__Task description__: Reproduce each line from the first in the data through the line that contains "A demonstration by" exactly; give nothing else.
────────
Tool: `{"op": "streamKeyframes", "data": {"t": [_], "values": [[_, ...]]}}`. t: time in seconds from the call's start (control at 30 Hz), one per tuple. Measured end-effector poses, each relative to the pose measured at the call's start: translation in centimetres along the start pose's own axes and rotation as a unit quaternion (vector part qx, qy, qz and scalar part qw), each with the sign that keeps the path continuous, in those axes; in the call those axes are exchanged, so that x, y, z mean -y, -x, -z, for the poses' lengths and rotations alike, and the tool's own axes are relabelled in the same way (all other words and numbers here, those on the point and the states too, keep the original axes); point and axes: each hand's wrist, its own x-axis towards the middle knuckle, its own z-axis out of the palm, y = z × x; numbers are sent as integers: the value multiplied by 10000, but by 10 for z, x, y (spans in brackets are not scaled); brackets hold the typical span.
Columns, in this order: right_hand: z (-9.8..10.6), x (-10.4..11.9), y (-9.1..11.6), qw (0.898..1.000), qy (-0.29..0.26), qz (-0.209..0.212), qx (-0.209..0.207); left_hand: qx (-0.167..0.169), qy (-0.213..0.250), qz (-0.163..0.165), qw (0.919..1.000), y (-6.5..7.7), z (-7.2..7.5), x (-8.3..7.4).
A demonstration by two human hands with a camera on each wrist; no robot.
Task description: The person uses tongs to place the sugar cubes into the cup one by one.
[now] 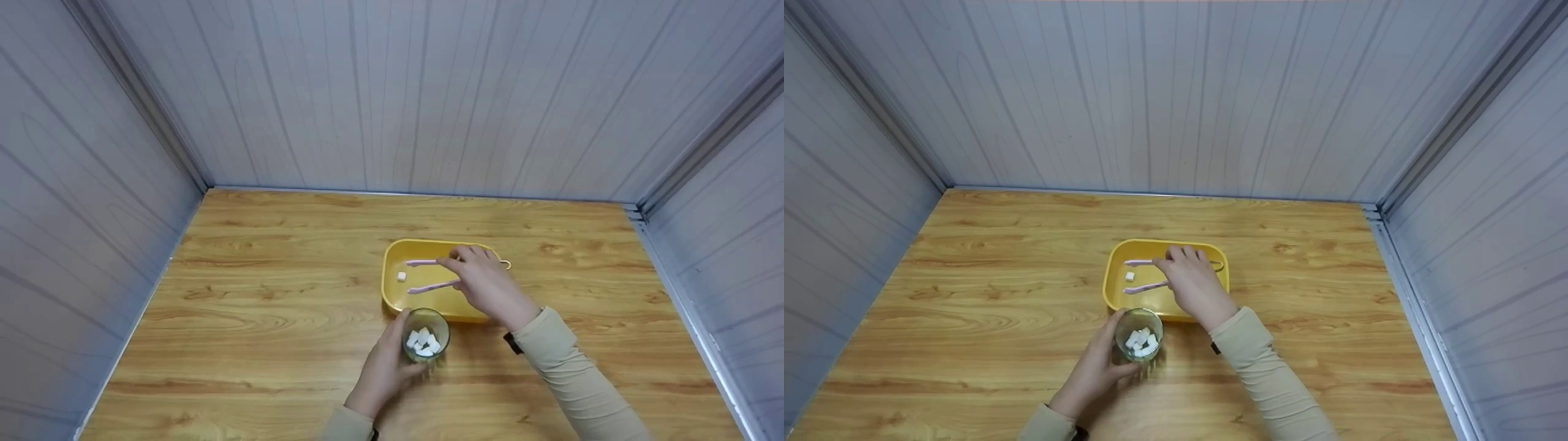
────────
__Exercise response__:
Tool: `{"op": "streamKeyframes", "data": {"t": [_], "values": [[_, ...]]}}`. t: time in seconds from the call's start (control at 30 Hz), one per tuple. Measured end-effector poses, each relative to the pose measured at the call's start: translation in centimetres along the start pose's own axes and rotation as a unit quaternion (vector part qx, qy, qz and scalar part qw), each with the sign that keeps the path continuous, in those axes; in the call those axes are exchanged, so that x, y, z mean -y, -x, -z, for the poses' lengths and rotations alike, and the tool's own axes are relabelled in the same way (all other words and numbers here, those on the point and the states too, keep the original axes); point and axes: each hand's wrist, its own x-axis towards the middle knuckle, its own z-axis out of the palm, y = z × x; numbers are sent as integers: the value multiplied by 10000, but by 10 for z, x, y (spans in brackets are not scaled); brackets hold the typical span.
Columns, in this order: right_hand: z (-9.8..10.6), x (-10.4..11.9), y (-9.1..11.6), qw (0.898..1.000), qy (-0.29..0.26), qz (-0.209..0.212), qx (-0.209..0.207); left_hand: qx (-0.167..0.169), qy (-0.213..0.250), qz (-0.163..0.165), qw (0.919..1.000), y (-6.5..7.7), z (-7.2..7.5), x (-8.3..7.4).
A demonstration by two human hands with a camera on each wrist; no robot.

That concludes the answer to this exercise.